On the same day, during “unrelated Earth observation activities,” Japanese astronaut Satoshi Furukawa took a photo of the drifting bag.
What’s in your space kit?
According to NASA, the crew lock bag contains sling, hardware handling aids and a socket wrench. A NASA representative estimated the value of the bag and its contents at “about $100,000” if purchased today.
In total, the bag and tools weighed 42.9 pounds.
The crew hasn’t been on board the space station without tools for very long — a replacement bag was delivered to the space station on November 11 aboard NASA’s SpaceX 29th commercial resupply mission, and NASA said the impact on station operations was minimal.
Where is the crew lock bag now?
After analyzing the bag’s path, mission control confirmed that the bag is gradually exiting orbit and does not pose a danger to the space station and the crew on board on its current path. The bag is estimated to remain in orbit until spring and mid-summer 2024 and disintegrate when it reaches an altitude of 70 miles above the Earth’s surface.

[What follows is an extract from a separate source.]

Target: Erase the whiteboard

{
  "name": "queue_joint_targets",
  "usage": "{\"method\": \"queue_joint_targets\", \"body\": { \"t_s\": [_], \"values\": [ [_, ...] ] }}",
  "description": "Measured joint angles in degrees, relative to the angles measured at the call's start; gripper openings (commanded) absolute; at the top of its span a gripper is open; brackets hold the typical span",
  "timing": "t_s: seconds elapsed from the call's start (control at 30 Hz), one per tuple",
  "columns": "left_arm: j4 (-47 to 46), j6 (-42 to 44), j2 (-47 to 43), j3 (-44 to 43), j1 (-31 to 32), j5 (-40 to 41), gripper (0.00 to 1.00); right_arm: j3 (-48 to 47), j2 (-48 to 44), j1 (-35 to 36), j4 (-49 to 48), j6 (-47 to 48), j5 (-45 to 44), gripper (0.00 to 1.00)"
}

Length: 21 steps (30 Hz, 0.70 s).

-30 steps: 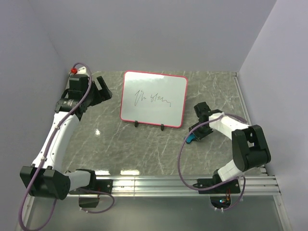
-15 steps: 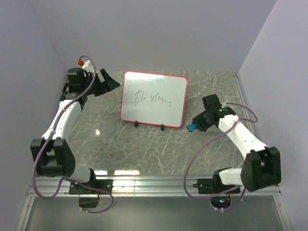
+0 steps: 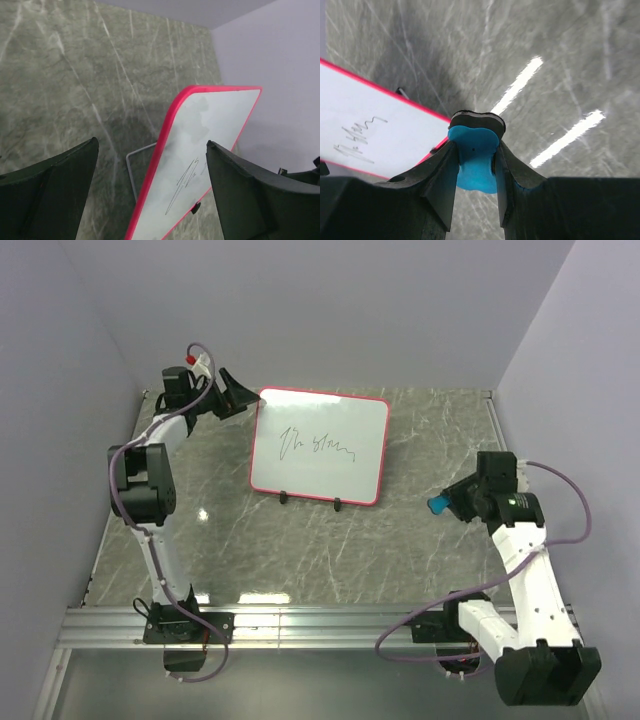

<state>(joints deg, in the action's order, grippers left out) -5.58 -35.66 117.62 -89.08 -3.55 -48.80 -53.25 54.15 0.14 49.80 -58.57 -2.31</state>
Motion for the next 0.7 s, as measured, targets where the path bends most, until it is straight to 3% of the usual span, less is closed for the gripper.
{"method": "queue_joint_targets", "body": {
  "t_s": [0.2,0.23,0.27,0.37,0.53,0.7],
  "values": [
    [-8.8,-7.4,7.4,-2.2,0.9,-6.9,0.86,0.0,-1.8,-5.0,3.0,3.8,-0.3,0.02],
    [-9.8,-8.6,8.7,-2.6,1.3,-7.7,0.83,0.0,-1.7,-5.4,3.2,4.2,-0.3,0.02],
    [-10.4,-9.3,9.5,-2.9,1.6,-8.3,0.72,0.0,-1.7,-5.6,3.4,4.5,-0.3,0.02],
    [-11.8,-11.4,10.8,-3.0,3.0,-9.8,0.6,0.3,-1.2,-5.8,3.4,5.0,0.0,0.0],
    [-15.1,-12.5,10.8,-2.4,5.2,-10.9,0.5,1.4,-0.1,-5.8,2.2,5.8,1.8,0.0],
    [-17.1,-12.9,7.9,4.1,6.0,-12.3,0.32,2.3,0.7,-5.8,-2.0,6.0,6.0,0.0]
  ]
}}
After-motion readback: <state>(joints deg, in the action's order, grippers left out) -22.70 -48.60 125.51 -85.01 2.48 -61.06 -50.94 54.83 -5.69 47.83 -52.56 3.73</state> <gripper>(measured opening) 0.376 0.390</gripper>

Meanwhile, there have already been reports of sightings of crew lock bags. Astronomy news site EarthSky reports that the bag measures +6, Which makes it a bit too dark to see with the naked eye but is visible with binoculars, if you know where to look. The bag shares an orbit with the space station and travels forward by several minutes, although the time gap increases as the bag gradually loses orbit.
To find out when the space station will pass by your area, use… NASA’s Spot The Station instrument To determine the station’s orbit and location in the sky.